- Prompt
Nothing in the records may be left out; restate them word for word.
##### Available data
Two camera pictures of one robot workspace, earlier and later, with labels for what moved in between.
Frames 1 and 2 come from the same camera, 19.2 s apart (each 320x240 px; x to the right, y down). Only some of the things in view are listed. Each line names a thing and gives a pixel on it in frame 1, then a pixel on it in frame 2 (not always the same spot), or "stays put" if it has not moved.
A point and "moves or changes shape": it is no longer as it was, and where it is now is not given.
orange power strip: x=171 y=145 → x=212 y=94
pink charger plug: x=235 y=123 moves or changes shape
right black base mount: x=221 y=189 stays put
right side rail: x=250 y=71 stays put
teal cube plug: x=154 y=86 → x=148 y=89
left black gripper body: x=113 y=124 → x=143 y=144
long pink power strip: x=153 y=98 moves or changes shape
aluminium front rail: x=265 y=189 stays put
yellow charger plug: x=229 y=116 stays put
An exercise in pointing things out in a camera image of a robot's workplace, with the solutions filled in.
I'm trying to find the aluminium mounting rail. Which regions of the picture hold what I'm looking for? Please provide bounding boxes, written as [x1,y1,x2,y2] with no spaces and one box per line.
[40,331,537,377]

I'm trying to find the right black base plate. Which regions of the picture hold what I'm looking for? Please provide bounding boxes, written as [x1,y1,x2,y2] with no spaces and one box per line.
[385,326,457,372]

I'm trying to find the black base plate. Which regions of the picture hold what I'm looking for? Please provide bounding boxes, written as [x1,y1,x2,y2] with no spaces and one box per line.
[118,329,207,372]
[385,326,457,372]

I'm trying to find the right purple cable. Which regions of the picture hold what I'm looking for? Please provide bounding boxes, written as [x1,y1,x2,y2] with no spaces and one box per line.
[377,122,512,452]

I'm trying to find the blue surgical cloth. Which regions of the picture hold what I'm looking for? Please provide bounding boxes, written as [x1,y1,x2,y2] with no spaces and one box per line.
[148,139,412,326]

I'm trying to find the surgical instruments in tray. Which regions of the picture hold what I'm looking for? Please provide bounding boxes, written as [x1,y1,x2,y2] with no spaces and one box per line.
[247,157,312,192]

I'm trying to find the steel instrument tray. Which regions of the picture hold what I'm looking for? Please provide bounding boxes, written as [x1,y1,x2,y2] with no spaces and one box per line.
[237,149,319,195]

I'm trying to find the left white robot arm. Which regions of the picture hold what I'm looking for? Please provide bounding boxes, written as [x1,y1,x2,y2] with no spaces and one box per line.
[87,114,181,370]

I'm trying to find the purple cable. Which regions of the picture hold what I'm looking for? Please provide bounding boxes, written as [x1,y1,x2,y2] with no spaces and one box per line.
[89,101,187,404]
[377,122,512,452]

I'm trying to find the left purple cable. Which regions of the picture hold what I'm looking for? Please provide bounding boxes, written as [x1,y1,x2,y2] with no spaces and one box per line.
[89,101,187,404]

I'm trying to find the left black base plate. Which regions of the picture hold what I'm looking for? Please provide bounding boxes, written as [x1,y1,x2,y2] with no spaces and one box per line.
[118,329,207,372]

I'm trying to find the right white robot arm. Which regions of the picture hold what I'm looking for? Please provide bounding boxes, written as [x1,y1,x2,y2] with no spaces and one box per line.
##########
- Your solution
Two camera pictures of one robot workspace, earlier and later, with labels for what moved in between.
Frames 1 and 2 come from the same camera, 19.2 s apart (each 320x240 px; x to the right, y down). Only some of the things in view are listed. Each line names a thing and gives a pixel on it in frame 1, then a pixel on it in frame 2 (not always the same spot), or "stays put" if it has not moved.
A point and "moves or changes shape": it is no longer as it was, and where it is now is not given.
orange power strip: x=171 y=145 → x=212 y=94
pink charger plug: x=235 y=123 moves or changes shape
right black base mount: x=221 y=189 stays put
right side rail: x=250 y=71 stays put
teal cube plug: x=154 y=86 → x=148 y=89
left black gripper body: x=113 y=124 → x=143 y=144
long pink power strip: x=153 y=98 moves or changes shape
aluminium front rail: x=265 y=189 stays put
yellow charger plug: x=229 y=116 stays put
An exercise in pointing things out in a camera image of a robot's workplace, with the solutions filled in.
I'm trying to find the aluminium mounting rail. Which regions of the picture hold what I'm looking for? Please provide bounding boxes, written as [x1,y1,x2,y2] with no spaces and one box per line.
[40,331,537,377]

I'm trying to find the right black base plate. Which regions of the picture hold what I'm looking for? Please provide bounding boxes, written as [x1,y1,x2,y2] with no spaces and one box per line.
[385,326,457,372]

I'm trying to find the black base plate. Which regions of the picture hold what I'm looking for? Please provide bounding boxes, written as [x1,y1,x2,y2] with no spaces and one box per line.
[118,329,207,372]
[385,326,457,372]

I'm trying to find the right purple cable. Which regions of the picture hold what I'm looking for? Please provide bounding boxes, written as [x1,y1,x2,y2] with no spaces and one box per line.
[377,122,512,452]

I'm trying to find the blue surgical cloth. Which regions of the picture hold what I'm looking for? Please provide bounding boxes, written as [x1,y1,x2,y2] with no spaces and one box per line.
[148,139,412,326]

I'm trying to find the surgical instruments in tray. Which regions of the picture hold what I'm looking for? Please provide bounding boxes, written as [x1,y1,x2,y2] with no spaces and one box per line.
[247,157,312,192]

I'm trying to find the steel instrument tray. Which regions of the picture hold what I'm looking for? Please provide bounding boxes, written as [x1,y1,x2,y2] with no spaces and one box per line.
[237,149,319,195]

I'm trying to find the left white robot arm. Which regions of the picture hold what I'm looking for? Please provide bounding boxes, written as [x1,y1,x2,y2] with no spaces and one box per line.
[87,114,181,370]

I'm trying to find the purple cable. Which regions of the picture hold what I'm looking for? Please provide bounding boxes, written as [x1,y1,x2,y2] with no spaces and one box per line.
[89,101,187,404]
[377,122,512,452]

I'm trying to find the left purple cable. Which regions of the picture hold what I'm looking for? Please provide bounding boxes, written as [x1,y1,x2,y2] with no spaces and one box per line.
[89,101,187,404]

I'm trying to find the left black base plate. Which regions of the picture hold what I'm looking for? Please provide bounding boxes, written as [x1,y1,x2,y2] with no spaces and one box per line.
[118,329,207,372]

I'm trying to find the right white robot arm. Which regions of the picture hold what I'm looking for? Please provide bounding boxes, written as [x1,y1,x2,y2] with no spaces and one box per line.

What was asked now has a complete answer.